#### WORK TASK
Filter the lines below, copying only those with the string "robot".
*** Begin section ***
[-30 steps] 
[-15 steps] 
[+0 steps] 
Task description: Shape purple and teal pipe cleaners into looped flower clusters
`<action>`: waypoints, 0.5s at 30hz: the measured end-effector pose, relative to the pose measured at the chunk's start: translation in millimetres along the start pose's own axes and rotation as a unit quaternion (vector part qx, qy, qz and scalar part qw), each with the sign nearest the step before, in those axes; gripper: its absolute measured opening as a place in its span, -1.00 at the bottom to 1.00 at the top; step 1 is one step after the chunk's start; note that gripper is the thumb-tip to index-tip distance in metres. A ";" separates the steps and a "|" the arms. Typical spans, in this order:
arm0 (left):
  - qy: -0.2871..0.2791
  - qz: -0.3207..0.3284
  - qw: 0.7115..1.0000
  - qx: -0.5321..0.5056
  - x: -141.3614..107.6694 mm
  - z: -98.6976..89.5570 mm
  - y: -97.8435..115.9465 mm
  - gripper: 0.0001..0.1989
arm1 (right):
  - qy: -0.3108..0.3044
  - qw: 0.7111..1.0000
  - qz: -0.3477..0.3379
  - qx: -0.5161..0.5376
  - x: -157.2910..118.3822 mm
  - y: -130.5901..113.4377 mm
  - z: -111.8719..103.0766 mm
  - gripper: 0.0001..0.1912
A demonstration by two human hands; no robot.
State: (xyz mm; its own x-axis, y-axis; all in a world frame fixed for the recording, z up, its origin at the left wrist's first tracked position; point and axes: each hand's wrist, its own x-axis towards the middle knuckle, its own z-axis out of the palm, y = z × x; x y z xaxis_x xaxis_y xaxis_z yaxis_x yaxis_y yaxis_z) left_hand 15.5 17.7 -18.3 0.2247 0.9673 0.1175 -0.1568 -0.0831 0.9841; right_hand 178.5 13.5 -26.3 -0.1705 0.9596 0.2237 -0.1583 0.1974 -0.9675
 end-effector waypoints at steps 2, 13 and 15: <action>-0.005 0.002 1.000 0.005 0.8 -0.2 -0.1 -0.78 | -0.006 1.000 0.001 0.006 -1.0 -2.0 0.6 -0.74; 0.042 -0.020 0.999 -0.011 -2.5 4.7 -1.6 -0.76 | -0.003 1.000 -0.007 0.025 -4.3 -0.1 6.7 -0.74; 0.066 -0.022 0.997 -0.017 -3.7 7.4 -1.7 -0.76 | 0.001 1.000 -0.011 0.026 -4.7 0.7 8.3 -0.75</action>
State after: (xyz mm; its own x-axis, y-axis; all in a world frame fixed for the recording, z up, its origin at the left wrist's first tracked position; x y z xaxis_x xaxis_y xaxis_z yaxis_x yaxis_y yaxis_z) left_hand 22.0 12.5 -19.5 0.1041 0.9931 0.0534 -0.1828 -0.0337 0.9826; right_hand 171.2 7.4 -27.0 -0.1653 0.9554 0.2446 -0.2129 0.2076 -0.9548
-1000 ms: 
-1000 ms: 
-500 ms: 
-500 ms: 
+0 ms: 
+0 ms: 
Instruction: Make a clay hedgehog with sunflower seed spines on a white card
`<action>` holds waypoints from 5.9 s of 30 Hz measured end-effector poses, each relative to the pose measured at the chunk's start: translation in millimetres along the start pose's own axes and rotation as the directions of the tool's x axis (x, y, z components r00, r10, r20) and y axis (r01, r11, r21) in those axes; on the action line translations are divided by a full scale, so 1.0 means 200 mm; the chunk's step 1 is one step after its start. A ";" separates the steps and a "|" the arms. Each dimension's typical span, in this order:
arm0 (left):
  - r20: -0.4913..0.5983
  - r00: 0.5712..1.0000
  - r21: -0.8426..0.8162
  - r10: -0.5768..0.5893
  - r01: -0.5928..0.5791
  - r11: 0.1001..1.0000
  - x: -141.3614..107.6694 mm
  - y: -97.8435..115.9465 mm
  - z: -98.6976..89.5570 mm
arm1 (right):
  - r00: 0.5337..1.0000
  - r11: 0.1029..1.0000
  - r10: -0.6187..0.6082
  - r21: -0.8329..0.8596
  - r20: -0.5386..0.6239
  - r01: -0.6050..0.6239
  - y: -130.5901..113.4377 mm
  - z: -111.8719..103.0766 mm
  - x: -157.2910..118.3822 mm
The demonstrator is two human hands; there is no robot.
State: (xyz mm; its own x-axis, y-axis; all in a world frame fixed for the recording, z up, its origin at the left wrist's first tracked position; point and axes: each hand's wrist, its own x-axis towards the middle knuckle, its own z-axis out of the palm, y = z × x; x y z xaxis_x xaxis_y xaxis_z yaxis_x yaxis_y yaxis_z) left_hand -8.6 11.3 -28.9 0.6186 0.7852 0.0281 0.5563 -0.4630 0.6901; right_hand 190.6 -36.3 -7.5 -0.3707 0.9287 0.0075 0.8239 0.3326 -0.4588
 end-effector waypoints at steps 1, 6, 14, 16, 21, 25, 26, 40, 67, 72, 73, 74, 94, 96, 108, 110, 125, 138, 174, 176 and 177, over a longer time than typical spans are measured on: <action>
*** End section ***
#### RESULT FOR THIS EXERCISE
A demonstration by two human hands; no robot.
The demonstrator is two human hands; there is no robot.

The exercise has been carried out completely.